Yoğun gündeme ilişkin düşünceler…

Dr. Zeki Dönmez

zeki.donmez@tasimadunyasi.com 03 Eylül 2013, 11:53

Bir kısmı taşımacıları doğrudan değil, dolaylı yoldan etkileyecek olsa da yaşanan önemli gelişmeler üzerinde kısaca durmak istiyorum.

Önce serbest piyasa 

Serbest piyasaya taraftar olup olmamanız sizin bileceğiniz bir iş. Ancak taraftar iseniz, bunu kendi kafanıza göre anlayamaz, yorumlayamaz, değiştiremezsiniz. Serbest piyasa özetle, gerekli mali-mesleki şartları asgari de olsa sağlayan herkesin oyuncu olarak piyasaya girebildiği, ticarete katılabildiği ve alım satıma ilişkin arz talep ve fiyat büyüklüklerinin pazarda serbest rekabet ortamında belirlendiği, hatta kendiliğinden oluştuğu sistemdir. 

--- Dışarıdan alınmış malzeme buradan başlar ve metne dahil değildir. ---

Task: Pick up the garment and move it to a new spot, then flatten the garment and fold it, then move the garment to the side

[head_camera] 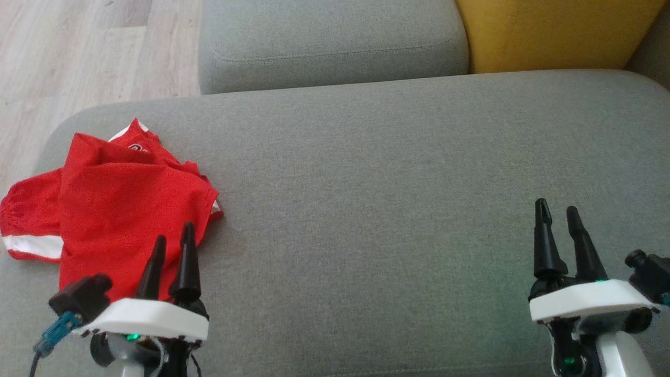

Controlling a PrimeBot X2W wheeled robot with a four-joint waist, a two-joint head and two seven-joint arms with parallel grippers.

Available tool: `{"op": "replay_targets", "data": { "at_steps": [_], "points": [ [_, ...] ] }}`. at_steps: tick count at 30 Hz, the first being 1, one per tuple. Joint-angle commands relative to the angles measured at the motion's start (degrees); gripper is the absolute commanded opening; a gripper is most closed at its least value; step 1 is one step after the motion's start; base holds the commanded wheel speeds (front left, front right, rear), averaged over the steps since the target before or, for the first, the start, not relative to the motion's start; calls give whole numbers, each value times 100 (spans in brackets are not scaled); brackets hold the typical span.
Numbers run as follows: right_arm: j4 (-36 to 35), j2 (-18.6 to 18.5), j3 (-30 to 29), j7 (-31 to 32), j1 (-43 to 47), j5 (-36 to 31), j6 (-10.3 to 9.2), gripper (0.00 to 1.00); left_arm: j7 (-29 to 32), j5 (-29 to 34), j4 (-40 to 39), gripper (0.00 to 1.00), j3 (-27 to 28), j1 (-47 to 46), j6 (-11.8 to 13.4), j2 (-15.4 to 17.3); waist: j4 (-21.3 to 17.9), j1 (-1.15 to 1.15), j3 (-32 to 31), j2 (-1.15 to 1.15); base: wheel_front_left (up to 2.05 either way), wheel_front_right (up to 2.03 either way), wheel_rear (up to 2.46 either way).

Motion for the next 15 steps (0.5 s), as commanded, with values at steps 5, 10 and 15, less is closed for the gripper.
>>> {"op": "replay_targets", "data": {
  "at_steps": [5, 10, 15],
  "points": [
    [-184, -39, 98, -169, -130, -486, -3, 100, -146, 571, -199, 100, -161, -219, 249, 265, -13, 0, -3, 0, 0, 0, 0],
    [-197, -40, 133, -254, -123, -957, -3, 100, -230, 1000, -123, 100, -452, -236, 526, 463, -21, 0, -18, 0, 0, 0, 0],
    [-127, -42, 191, -339, -98, -1349, -3, 100, -314, 1323, -47, 100, -678, -258, 763, 616, -25, 0, -36, 0, 0, 0, 0]
  ]
}}
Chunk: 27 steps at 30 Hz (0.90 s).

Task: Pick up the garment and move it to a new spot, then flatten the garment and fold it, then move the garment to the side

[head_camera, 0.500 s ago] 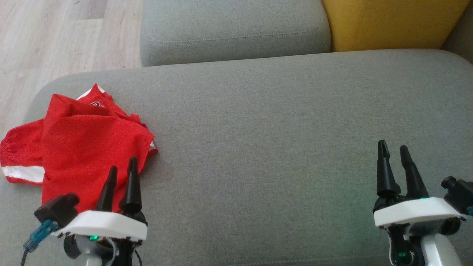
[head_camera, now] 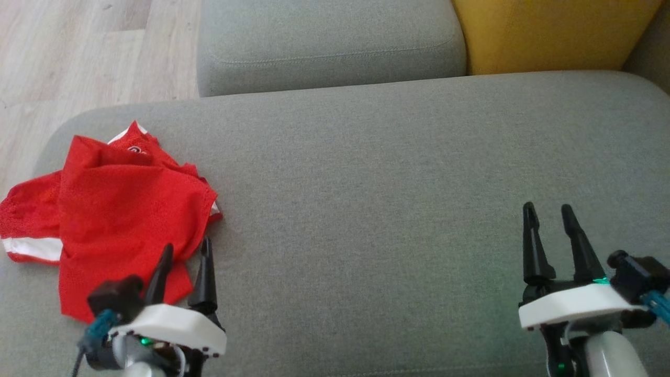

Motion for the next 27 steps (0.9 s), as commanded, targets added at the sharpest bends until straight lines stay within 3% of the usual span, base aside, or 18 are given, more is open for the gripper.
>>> {"op": "replay_targets", "data": {
  "at_steps": [1, 6, 10, 19, 24, 27],
  "points": [
    [-161, -41, 147, -95, -103, -282, -3, 100, -103, 270, -188, 100, 12, -265, 115, 169, 0, 0, -9, 0, 0, 0, 0],
    [-137, -43, 206, -180, -93, -618, -3, 100, -187, 534, -187, 100, -199, -285, 328, 267, -17, 0, -22, 0, 0, 0, 0],
    [-132, -44, 255, -230, -88, -804, -3, 100, -237, 664, -241, 100, -303, -300, 355, 337, -34, 0, -23, 0, 0, 0, 0],
    [-137, -47, 330, -382, -99, -1865, -4, 100, -388, 1270, -261, 100, -607, -321, 548, 528, -120, 0, -20, 0, 0, 0, 0],
    [-132, -48, 378, -467, -99, -2177, -4, 100, -471, 1359, -403, 100, -609, -299, 621, 450, -131, 0, -33, 0, 0, 0, 0],
    [-113, -49, 443, -518, -78, -2206, -4, 100, -522, 1209, -547, 100, -375, -217, 519, 282, -122, 0, -38, 0, 0, 0, 0]
  ]
}}
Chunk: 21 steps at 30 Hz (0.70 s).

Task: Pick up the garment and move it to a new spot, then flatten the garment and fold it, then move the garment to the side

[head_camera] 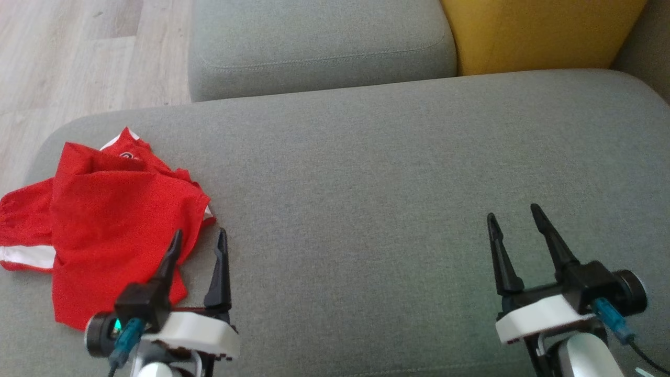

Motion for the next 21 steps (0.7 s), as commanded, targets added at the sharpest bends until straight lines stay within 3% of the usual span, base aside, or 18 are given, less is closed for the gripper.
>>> {"op": "replay_targets", "data": {
  "at_steps": [1, 8, 15, 21],
  "points": [
    [-180, -42, 162, -97, -87, -83, -4, 100, -82, 158, -233, 100, 250, -201, -56, 51, 5, 0, -3, 0, 0, 0, 0],
    [-62, -44, 212, -216, -30, 562, -4, 100, -200, 281, -216, 100, 651, 21, -558, -302, 28, 0, -36, 0, 0, 0, 0],
    [146, -45, 241, -288, 39, 684, -4, 100, -271, 301, 107, 100, 1050, 130, -1136, -585, 34, 0, -69, 0, 0, 0, 0],
    [299, -45, 283, -288, 29, 819, -4, 100, -271, 348, 333, 100, 1182, 135, -1385, -662, 39, 0, -67, 0, 0, 0, 0]
  ]
}}
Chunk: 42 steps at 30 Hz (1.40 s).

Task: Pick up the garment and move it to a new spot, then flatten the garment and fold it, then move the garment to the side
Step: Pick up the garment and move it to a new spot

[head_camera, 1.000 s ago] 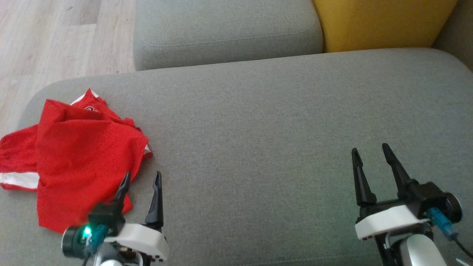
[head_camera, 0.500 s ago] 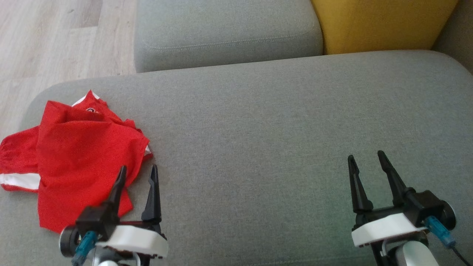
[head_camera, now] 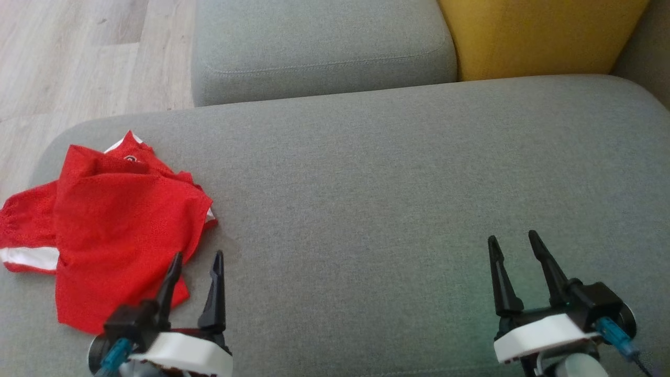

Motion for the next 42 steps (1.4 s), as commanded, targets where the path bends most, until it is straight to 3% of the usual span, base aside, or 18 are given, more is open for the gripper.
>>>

Herkes serbest piyasanın ne olduğunu değil, ne olmadığını konuşuyor. Efendim, serbest piyasa başıboşluk değilmiş! Tabii ki değil, ama özü bu ve bunlara hiçbir gerekçe ile dokunulamaz. Bunlara aykırılık olursa -haksız rekabet gibi- geneli olarak ilgili mahkemelere, özel olarak da Rekabet Kurumuna ve Kuruluna gider ve çözüm bulunur. Tabii, cezası da… Bunlar dışında bir tedbir gerekmez.

Ekonomik gündem

Genelde dünyanın, özel olarak da bölgemizin etkilendiği ekonomik gelişmeler yaşanıyor. Petrol artıyor, daha da artabilir. Benzin ve motorine zam yapıldı, bunlar sürebilir (Bu arada daha çevreci olan benzinden daha fazla vergi alınıp daha pahalı satılmasını anlamamaya devam ediyorum). Dış ticaret kanalları ve üretimde aksamalar olabilir. Tabii, maliyetler de artar. Herkes dikkatli olmalı ve şimdiden buna göre hareket etmeli. Tabii ki devlet de sorumlu, ama herkesi tek tek devlet kurtaramaz. Serbest piyasaya aykırı çözüm arayışları da ancak işin en kötü olduğu noktada devreye gidebilir.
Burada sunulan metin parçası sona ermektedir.